WORK ORDER: The response should be an exact transcription of the data below, free of images.

==== INPUT DATA ====

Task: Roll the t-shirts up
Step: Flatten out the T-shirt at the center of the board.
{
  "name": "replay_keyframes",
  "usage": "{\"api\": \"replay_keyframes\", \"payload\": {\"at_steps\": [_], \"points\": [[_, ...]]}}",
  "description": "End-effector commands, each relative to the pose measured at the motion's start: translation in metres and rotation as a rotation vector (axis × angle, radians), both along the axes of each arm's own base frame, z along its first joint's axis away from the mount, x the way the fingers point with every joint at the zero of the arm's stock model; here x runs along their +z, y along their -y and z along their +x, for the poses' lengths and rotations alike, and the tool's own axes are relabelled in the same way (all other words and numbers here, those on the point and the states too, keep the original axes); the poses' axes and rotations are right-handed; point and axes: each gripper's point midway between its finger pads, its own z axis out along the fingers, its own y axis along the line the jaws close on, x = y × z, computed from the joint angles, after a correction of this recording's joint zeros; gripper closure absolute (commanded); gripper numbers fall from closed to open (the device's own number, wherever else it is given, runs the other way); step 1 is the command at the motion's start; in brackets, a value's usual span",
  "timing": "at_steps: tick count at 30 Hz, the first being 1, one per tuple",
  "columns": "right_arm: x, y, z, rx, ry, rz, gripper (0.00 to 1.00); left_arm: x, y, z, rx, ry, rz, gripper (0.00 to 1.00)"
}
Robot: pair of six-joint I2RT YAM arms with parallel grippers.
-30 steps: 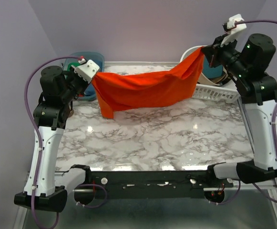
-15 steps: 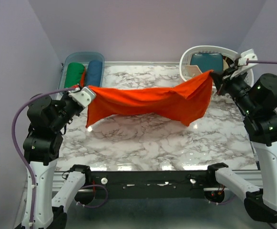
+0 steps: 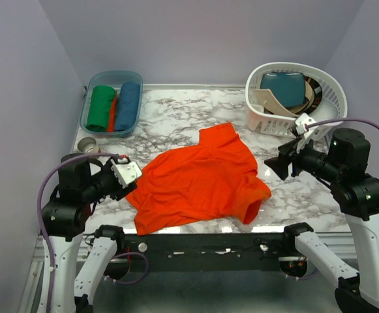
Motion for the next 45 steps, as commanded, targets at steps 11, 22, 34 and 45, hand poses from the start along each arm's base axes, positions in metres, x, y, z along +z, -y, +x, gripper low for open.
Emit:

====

RESPONSE AREA:
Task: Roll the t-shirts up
Step: Flatten out the T-shirt at the center of the board.
{
  "name": "replay_keyframes",
  "usage": "{\"api\": \"replay_keyframes\", \"payload\": {\"at_steps\": [_], \"points\": [[_, ...]]}}",
  "description": "End-effector commands, each relative to the pose measured at the motion's start: translation in metres and rotation as a rotation vector (axis × angle, radians), both along the axes of each arm's own base frame, z along its first joint's axis away from the mount, x the way the fingers point with every joint at the zero of the arm's stock model; here x runs along their +z, y along their -y and z along their +x, for the poses' lengths and rotations alike, and the tool's own axes are relabelled in the same way (all other words and numbers here, those on the point and the states too, keep the original axes); the poses' axes and rotations are right-handed; point and axes: each gripper's point midway between its finger pads, its own z axis out along the fingers, its own y axis along the line the jaws close on, x = y × z, computed from the joint angles, after a correction of this recording's joint zeros; gripper closure absolute (commanded); gripper numbers fall from closed to open (the device's own number, wherever else it is given, runs the other way); step 1 is the command at the motion's start; in brackets, a value's usual span",
  "timing": "at_steps: tick count at 30 Hz, the first being 1, one per tuple",
  "columns": "right_arm: x, y, z, rx, ry, rz, gripper (0.00 to 1.00); left_arm: x, y, z, rx, ry, rz, gripper (0.00 to 1.00)"
}
Robot: pair of six-joint I2RT YAM arms with parallel grippers.
-30 steps: 
-15 steps: 
+0 steps: 
Motion for the next 45 steps, as commanded, targets at steps 11, 22, 34 and 45, hand poses from the start along each arm's base axes, positions in metres, x, y, z along +z, -y, +x, gripper low for open.
Emit:

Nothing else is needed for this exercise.